::: The data :::

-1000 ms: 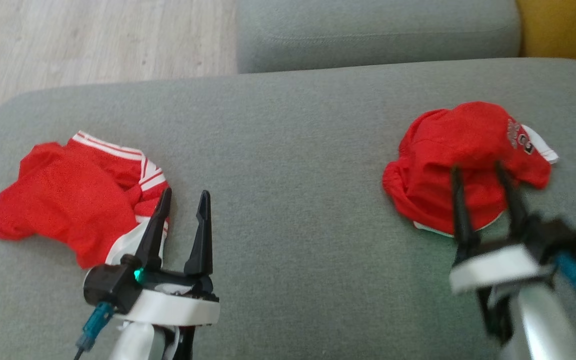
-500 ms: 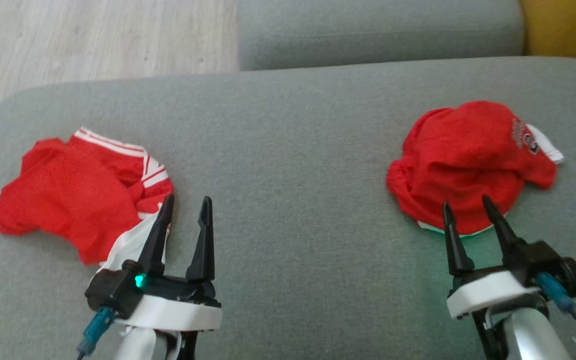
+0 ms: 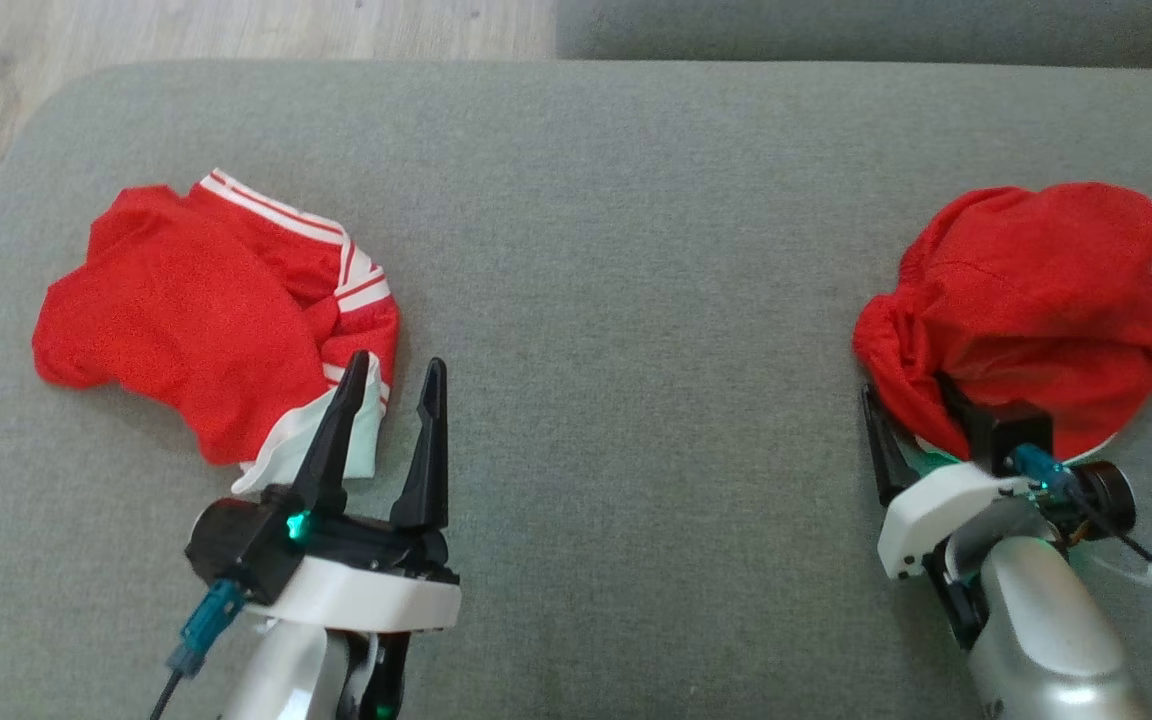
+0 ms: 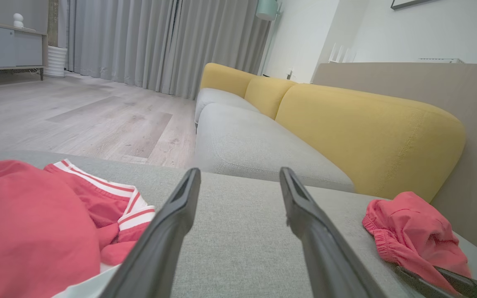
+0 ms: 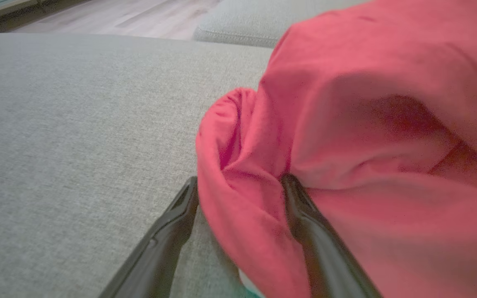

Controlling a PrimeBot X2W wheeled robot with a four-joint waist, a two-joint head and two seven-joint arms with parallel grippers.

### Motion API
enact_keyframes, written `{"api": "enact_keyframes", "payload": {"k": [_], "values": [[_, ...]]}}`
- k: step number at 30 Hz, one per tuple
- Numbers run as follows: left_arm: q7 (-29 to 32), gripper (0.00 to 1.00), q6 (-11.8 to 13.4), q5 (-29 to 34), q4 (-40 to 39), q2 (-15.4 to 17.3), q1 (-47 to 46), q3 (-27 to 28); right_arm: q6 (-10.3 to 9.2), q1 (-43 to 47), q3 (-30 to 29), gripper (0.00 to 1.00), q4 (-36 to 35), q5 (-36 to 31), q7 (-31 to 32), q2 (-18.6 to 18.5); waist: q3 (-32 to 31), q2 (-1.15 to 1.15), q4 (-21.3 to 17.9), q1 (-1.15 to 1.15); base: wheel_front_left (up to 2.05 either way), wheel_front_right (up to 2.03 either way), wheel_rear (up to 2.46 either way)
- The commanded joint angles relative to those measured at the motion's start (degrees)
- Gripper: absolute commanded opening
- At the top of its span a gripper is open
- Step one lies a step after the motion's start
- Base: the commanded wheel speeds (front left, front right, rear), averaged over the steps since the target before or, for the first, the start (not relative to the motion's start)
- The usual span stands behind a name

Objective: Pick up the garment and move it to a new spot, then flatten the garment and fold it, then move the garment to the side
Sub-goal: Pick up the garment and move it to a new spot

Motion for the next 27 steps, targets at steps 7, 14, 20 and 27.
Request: {"api": "enact_keyframes", "payload": {"k": [7, 14, 20, 27], "values": [[-0.3, 1.0, -0.2, -0.3, -1.4, 0.0, -2.4, 1.4, -0.04, -7.0, 2.1, 0.0, 6.9, 4.6, -2.5, -0.1, 1.2, 0.0, 0.7, -0.01, 0.0, 0.0, 0.0], [-0.3, 1.0, -0.3, 0.0, -0.7, 0.0, -2.2, 1.7, -0.04, -8.5, 14.5, 0.0, -2.7, 14.4, -4.4, -0.1, -0.3, 0.0, 0.0, -0.01, 0.0, 0.0, 0.0], [-0.3, 1.0, -0.3, -0.4, -0.6, 0.0, -1.3, 0.9, -0.04, -6.3, 28.0, 0.0, -10.3, 19.2, -4.4, -0.1, -2.1, 0.0, 0.1, -0.01, 0.0, 0.0, 0.0], [-0.3, 1.0, -0.3, -0.7, -0.7, 0.0, -0.3, 0.8, -0.04, -7.9, 38.2, 1.0, -3.5, 22.3, -3.6, 0.0, -3.3, 0.0, 0.5, -0.01, 0.0, 0.0, 0.0]]}}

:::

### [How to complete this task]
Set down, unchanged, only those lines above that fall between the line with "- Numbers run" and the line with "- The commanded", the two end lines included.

### [Exercise response]
- Numbers run as follows: left_arm: q7 (-29 to 32), gripper (0.00 to 1.00), q6 (-11.8 to 13.4), q5 (-29 to 34), q4 (-40 to 39), q2 (-15.4 to 17.3), q1 (-47 to 46), q3 (-27 to 28); right_arm: q6 (-10.3 to 9.2), q1 (-43 to 47), q3 (-30 to 29), gripper (0.00 to 1.00), q4 (-36 to 35), q5 (-36 to 31), q7 (-31 to 32), q2 (-18.6 to 18.5); waist: q3 (-32 to 31), q2 (-1.15 to 1.15), q4 (-21.3 to 17.9), q1 (-1.15 to 1.15); base: wheel_front_left (up to 2.05 either way), wheel_front_right (up to 2.03 either way), wheel_rear (up to 2.46 either way)
- The commanded joint angles relative to those measured at the motion's start (degrees)

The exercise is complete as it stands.